§ **What you need to do**: Exactly as it appears, restate the whole listing.

§ **Dataset extract**:

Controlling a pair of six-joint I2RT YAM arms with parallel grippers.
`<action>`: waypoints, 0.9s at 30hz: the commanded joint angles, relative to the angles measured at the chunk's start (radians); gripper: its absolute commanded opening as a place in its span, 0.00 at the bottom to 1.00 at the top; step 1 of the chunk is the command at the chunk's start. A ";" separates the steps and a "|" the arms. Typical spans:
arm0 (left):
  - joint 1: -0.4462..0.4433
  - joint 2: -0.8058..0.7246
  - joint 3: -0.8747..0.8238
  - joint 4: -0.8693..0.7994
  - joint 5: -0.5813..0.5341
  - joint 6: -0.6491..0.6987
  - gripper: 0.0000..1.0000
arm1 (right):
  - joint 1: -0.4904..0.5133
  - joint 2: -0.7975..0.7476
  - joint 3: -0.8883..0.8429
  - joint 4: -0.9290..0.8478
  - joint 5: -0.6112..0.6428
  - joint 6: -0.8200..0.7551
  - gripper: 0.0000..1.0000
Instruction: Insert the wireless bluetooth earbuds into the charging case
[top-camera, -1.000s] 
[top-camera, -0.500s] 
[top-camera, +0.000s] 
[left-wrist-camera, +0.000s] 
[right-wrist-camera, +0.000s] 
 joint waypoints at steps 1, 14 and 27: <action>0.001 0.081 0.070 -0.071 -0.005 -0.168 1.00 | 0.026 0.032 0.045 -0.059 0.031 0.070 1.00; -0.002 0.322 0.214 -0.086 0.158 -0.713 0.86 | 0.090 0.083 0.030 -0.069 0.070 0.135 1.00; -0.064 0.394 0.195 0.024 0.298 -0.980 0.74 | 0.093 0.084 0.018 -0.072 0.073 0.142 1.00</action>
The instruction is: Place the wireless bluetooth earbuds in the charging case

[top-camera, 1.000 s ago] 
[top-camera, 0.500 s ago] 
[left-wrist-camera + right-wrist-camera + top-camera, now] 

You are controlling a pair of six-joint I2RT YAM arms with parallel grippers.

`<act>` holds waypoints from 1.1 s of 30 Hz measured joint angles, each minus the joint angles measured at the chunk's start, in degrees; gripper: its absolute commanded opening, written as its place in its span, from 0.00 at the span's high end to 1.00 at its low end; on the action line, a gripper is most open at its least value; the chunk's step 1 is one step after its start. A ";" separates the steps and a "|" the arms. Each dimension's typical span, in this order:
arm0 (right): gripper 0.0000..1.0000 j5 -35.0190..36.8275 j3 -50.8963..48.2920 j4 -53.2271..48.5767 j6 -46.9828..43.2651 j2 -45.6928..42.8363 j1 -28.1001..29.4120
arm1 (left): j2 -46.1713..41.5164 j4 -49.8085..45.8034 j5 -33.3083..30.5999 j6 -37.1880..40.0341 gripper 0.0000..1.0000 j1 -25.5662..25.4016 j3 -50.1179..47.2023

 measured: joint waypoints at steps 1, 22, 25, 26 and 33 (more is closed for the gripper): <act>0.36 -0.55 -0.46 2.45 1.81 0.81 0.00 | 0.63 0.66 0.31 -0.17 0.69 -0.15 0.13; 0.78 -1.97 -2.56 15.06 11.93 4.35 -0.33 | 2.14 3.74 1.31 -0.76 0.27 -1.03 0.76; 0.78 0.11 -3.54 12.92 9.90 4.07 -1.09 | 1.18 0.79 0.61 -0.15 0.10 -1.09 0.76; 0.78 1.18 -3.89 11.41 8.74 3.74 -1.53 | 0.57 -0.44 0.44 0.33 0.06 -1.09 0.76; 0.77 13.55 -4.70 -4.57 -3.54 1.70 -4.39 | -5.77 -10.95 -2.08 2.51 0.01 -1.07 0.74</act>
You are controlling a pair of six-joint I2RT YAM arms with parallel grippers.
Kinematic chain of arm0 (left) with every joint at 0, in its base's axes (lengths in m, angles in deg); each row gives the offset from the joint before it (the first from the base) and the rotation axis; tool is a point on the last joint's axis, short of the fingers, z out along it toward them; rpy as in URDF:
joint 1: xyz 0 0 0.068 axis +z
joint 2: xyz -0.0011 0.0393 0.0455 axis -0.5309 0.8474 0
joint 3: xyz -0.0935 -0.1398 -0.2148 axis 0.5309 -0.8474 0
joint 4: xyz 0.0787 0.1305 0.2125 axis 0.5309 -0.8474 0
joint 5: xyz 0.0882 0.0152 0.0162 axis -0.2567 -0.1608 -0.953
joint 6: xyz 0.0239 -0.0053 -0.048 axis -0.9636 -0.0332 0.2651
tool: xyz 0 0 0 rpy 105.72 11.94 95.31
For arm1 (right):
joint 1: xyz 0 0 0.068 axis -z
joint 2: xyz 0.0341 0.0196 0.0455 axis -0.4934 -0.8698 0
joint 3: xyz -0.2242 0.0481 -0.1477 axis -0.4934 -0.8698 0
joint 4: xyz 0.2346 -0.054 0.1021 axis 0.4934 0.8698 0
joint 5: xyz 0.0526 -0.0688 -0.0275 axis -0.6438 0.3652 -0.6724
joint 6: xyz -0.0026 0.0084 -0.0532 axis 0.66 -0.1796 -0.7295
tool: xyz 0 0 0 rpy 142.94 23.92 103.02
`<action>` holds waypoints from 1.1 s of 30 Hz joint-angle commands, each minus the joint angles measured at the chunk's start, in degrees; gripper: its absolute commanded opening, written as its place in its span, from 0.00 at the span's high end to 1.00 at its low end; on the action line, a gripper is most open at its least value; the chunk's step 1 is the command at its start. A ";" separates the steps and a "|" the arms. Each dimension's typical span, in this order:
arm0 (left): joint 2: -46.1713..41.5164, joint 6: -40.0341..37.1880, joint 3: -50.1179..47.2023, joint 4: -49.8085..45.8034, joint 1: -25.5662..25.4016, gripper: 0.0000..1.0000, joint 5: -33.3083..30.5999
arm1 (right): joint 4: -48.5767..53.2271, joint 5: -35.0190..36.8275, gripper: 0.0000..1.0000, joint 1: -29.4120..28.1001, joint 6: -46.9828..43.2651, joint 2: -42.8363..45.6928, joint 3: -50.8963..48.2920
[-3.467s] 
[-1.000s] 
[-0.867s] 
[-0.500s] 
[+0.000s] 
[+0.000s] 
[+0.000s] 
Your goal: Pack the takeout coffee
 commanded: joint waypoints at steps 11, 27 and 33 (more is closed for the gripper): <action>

§ **Response**:
Controlling a pair of six-joint I2RT YAM arms with parallel grippers.
`<action>`: waypoints, 0.9s at 30hz: the commanded joint angles, relative to the angles measured at the chunk's start (radians); gripper: its absolute commanded opening as a place in its span, 0.00 at the bottom to 1.00 at the top; step 1 of the chunk is the command at the chunk's start. A ";" separates the steps and a "|" the arms. Typical spans:
arm0 (left):
  - joint 1: -0.4462..0.4433
  - joint 2: -0.8058..0.7246
  - joint 3: -0.8747..0.8238
  - joint 4: -0.8693..0.7994
  - joint 5: -0.5813..0.5341
  - joint 6: -0.6491..0.6987
  - gripper: 0.0000..1.0000
arm1 (right):
  - joint 1: -0.4904..0.5133
  - joint 2: -0.7975..0.7476
  - joint 3: -0.8883..0.8429
  - joint 4: -0.9290..0.8478
  - joint 5: -0.6112..0.6428
  - joint 6: -0.8200..0.7551
  - gripper: 0.0000..1.0000
Instruction: Insert the wireless bluetooth earbuds into the charging case
[top-camera, -1.000s] 
[top-camera, -0.500s] 
[top-camera, +0.000s] 
[left-wrist-camera, +0.000s] 
[right-wrist-camera, +0.000s] 
 joint waypoints at steps 1, 14 and 27: <action>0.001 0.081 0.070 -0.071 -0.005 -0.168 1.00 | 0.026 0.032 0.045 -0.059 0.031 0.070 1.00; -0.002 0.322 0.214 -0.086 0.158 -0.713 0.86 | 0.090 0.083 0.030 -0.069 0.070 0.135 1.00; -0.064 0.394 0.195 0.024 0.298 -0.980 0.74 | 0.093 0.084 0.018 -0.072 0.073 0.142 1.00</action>
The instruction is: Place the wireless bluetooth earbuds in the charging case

[top-camera, 1.000 s ago] 
[top-camera, 0.500 s ago] 
[left-wrist-camera + right-wrist-camera + top-camera, now] 

You are controlling a pair of six-joint I2RT YAM arms with parallel grippers.

`<act>` holds waypoints from 1.1 s of 30 Hz measured joint angles, each minus the joint angles measured at the chunk's start, in degrees; gripper: its absolute commanded opening, written as its place in its span, from 0.00 at the span's high end to 1.00 at its low end; on the action line, a gripper is most open at its least value; the chunk's step 1 is one step after its start. A ";" separates the steps and a "|" the arms. Each dimension's typical span, in this order:
arm0 (right): gripper 0.0000..1.0000 j5 -35.0190..36.8275 j3 -50.8963..48.2920 j4 -53.2271..48.5767 j6 -46.9828..43.2651 j2 -45.6928..42.8363 j1 -28.1001..29.4120
arm1 (left): j2 -46.1713..41.5164 j4 -49.8085..45.8034 j5 -33.3083..30.5999 j6 -37.1880..40.0341 gripper 0.0000..1.0000 j1 -25.5662..25.4016 j3 -50.1179..47.2023

 measured: joint waypoints at steps 1, 22, 25, 26 and 33 (more is closed for the gripper): <act>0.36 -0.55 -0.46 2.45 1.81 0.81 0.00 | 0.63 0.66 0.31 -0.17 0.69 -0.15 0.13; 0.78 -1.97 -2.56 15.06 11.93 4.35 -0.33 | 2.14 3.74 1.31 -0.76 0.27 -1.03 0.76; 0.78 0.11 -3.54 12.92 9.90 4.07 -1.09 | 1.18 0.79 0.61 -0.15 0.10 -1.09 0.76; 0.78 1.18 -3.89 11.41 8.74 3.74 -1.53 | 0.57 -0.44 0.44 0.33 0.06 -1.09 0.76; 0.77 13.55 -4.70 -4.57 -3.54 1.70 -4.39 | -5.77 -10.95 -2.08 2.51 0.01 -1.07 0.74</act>
You are controlling a pair of six-joint I2RT YAM arms with parallel grippers.
Kinematic chain of arm0 (left) with every joint at 0, in its base's axes (lengths in m, angles in deg); each row gives the offset from the joint before it (the first from the base) and the rotation axis; tool is a point on the last joint's axis, short of the fingers, z out along it toward them; rpy as in URDF:
joint 1: xyz 0 0 0.068 axis +z
joint 2: xyz -0.0011 0.0393 0.0455 axis -0.5309 0.8474 0
joint 3: xyz -0.0935 -0.1398 -0.2148 axis 0.5309 -0.8474 0
joint 4: xyz 0.0787 0.1305 0.2125 axis 0.5309 -0.8474 0
joint 5: xyz 0.0882 0.0152 0.0162 axis -0.2567 -0.1608 -0.953
joint 6: xyz 0.0239 -0.0053 -0.048 axis -0.9636 -0.0332 0.2651
tool: xyz 0 0 0 rpy 105.72 11.94 95.31
For arm1 (right):
joint 1: xyz 0 0 0.068 axis -z
joint 2: xyz 0.0341 0.0196 0.0455 axis -0.4934 -0.8698 0
joint 3: xyz -0.2242 0.0481 -0.1477 axis -0.4934 -0.8698 0
joint 4: xyz 0.2346 -0.054 0.1021 axis 0.4934 0.8698 0
joint 5: xyz 0.0526 -0.0688 -0.0275 axis -0.6438 0.3652 -0.6724
joint 6: xyz -0.0026 0.0084 -0.0532 axis 0.66 -0.1796 -0.7295
tool: xyz 0 0 0 rpy 142.94 23.92 103.02
`<action>` holds waypoints from 1.1 s of 30 Hz joint-angle commands, each minus the joint angles measured at the chunk's start, in degrees; gripper: its absolute commanded opening, written as its place in its span, from 0.00 at the span's high end to 1.00 at its low end; on the action line, a gripper is most open at its least value; the chunk's step 1 is the command at its start. A ";" separates the steps and a "|" the arms. Each dimension's typical span, in this order:
arm0 (left): joint 2: -46.1713..41.5164, joint 6: -40.0341..37.1880, joint 3: -50.1179..47.2023, joint 4: -49.8085..45.8034, joint 1: -25.5662..25.4016, gripper: 0.0000..1.0000, joint 5: -33.3083..30.5999
arm1 (right): joint 4: -48.5767..53.2271, joint 5: -35.0190..36.8275, gripper: 0.0000..1.0000, joint 1: -29.4120..28.1001, joint 6: -46.9828..43.2651, joint 2: -42.8363..45.6928, joint 3: -50.8963..48.2920
[-3.467s] 
[-1.000s] 
[-0.867s] 
[-0.500s] 
[+0.000s] 
[+0.000s] 
[+0.000s] 
Your goal: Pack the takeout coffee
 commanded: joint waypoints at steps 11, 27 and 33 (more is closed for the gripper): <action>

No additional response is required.